Надежду ранили эти слова, ранила ненависть, жившая в любимом человеке и правившая им.

Как-то Надя спросила у Бертолетова:

– А если в карете рядом с подполковником-отцом окажется Сонечка? Ты и её не пожалеешь?

Бертолетов думал над ответом недолго:

– Сонечка твоя – тоже враг. Но можешь быть спокойна. Она на службу с отцом не ездит.

У Нади взволнованно встрепенулось сердце:

– А я... быть может, тоже враг?

С самым серьёзным выражением лица Бертолетов покачал головой:

– Нет, ты не враг. Ты со мной. Ты – посвящённая, – он посмотрел на неё, но ей показалось, что посмотрел он сквозь неё. – И до сих пор не выдала меня. И вообще... ты думаешь, что среди наших нет дворян?
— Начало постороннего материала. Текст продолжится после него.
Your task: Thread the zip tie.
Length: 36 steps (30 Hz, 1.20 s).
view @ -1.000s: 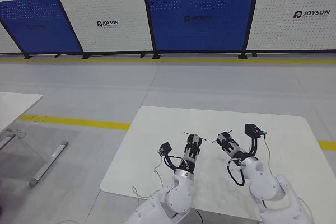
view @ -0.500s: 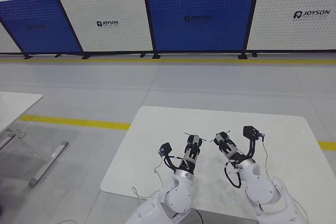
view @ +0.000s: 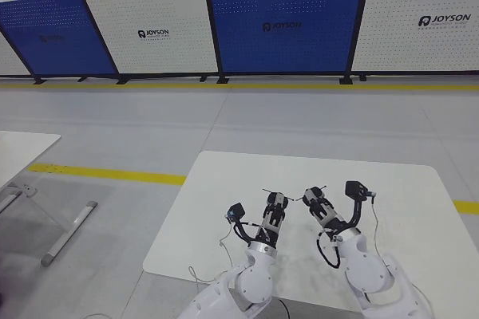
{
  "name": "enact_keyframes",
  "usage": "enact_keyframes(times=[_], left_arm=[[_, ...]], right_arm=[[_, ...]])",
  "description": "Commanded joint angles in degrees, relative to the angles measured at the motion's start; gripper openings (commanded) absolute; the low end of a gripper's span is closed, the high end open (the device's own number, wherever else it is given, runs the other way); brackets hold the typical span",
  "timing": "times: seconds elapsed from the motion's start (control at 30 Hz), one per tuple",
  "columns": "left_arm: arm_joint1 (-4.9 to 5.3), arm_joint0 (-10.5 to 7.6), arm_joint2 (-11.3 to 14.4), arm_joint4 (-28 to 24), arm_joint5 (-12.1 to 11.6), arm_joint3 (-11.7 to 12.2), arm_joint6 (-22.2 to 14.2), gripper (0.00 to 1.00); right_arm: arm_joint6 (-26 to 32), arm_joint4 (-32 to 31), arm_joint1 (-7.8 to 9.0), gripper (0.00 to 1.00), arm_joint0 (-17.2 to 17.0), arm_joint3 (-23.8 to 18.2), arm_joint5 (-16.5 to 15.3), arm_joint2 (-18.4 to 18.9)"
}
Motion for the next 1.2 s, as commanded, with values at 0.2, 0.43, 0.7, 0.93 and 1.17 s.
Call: enact_keyframes(times=[0.2,0.43,0.7,0.93,1.17], left_arm=[[0.0,0.0,0.0,0.0,0.0,0.0,0.0,0.0],[0.0,0.0,0.0,0.0,0.0,0.0,0.0,0.0],[0.0,0.0,0.0,0.0,0.0,0.0,0.0,0.0],[0.0,0.0,0.0,0.0,0.0,0.0,0.0,0.0],[0.0,0.0,0.0,0.0,0.0,0.0,0.0,0.0]], right_arm=[[-0.7,-1.2,-0.49,0.0,1.3,1.2,0.6,-0.9],[-0.7,-1.2,-0.49,0.0,1.3,1.2,0.6,-0.9],[-0.8,-1.0,-0.74,0.0,1.3,1.9,0.2,-0.7],[-0.1,-1.3,-1.03,0.0,1.6,2.2,0.2,-1.1],[-0.1,-1.6,-0.99,0.0,0.4,0.8,-0.5,-0.3]])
Надя в эти дни часто пребывала в состоянии подавленности, хотя и не показывала своё состояние Бертолетову. У неё никак не укладывалось в голове, что Митя со всем многообразием талантов, заложенных в него, с его недюжинным умом, с его кристальной честностью, мог направить свои таланты на изготовление бомбы, силу недюжинного ума – на разрушение направить, на действие примитивное, с каких сторон его ни рассматривай, а кристальную честность мог подгонять, подтёсывать под цели явно негуманные, противные общепризнанным понятиям добродетели, доблести и благородства... Можно ли как-то это оправдать? Возможно ли оправдать убийство силой протеста? Возможно ли вообще как-нибудь оправдывать убийство?.. И ещё Надю крайне печалило в последнее время то обстоятельство, что она, человек добрый и чуткий, сострадательный к другим, принуждена была искать ответы на такие вопросы. Успокаивала она себя одним: может, что-то она не знала, не понимала в силу незрелости юного ума и потому не видела всей картины вполне.

В другой раз Надежда вывела разговор в такую плоскость: Митя хочет сделать Россию лучше; но он в этом желании не одинок; профессор Пётр Лесгафт, он из немцев, тоже хочет сделать Россию лучше и за то уже немало пострадал, и чех Венцеслав Грубер многие годы трудится во благо её; этого же хочет и Иван Иванович Станский, лишившийся всего в результате поспешно проведённой, непродуманной реформы; и подполковник Ахтырцев-Беклемишев хочет того же – Наде это доподлинно известно... Разве не так? Каждый видит Россию по-своему, каждый находит в ней что-то своё и готов это защищать, и за это даже многим жертвовать. Но кто может судить беспристрастно и сказать точно – за кем правда и право? Кто может указать верные пути для развития России и подсказать приемлемые, ненасильственные способы убедить несогласных?

А Бертолетов и не думал на все её вопросы отвечать:

– Я как-нибудь сведу тебя с людьми... Их хлебом не корми, но дай поговорить. Они тебе и вопросы зададут, и ответы предложат. А я – сам по себе. У меня своя правда, своё право и свои же способы убеждения.

Не ответить на заданные вопросы – вряд ли, конечно, это была грубость с его стороны; но если это и была грубость, то, пожалуй, наибольшая грубость, какую Митя мог позволить себе по отношению к любимой Наде.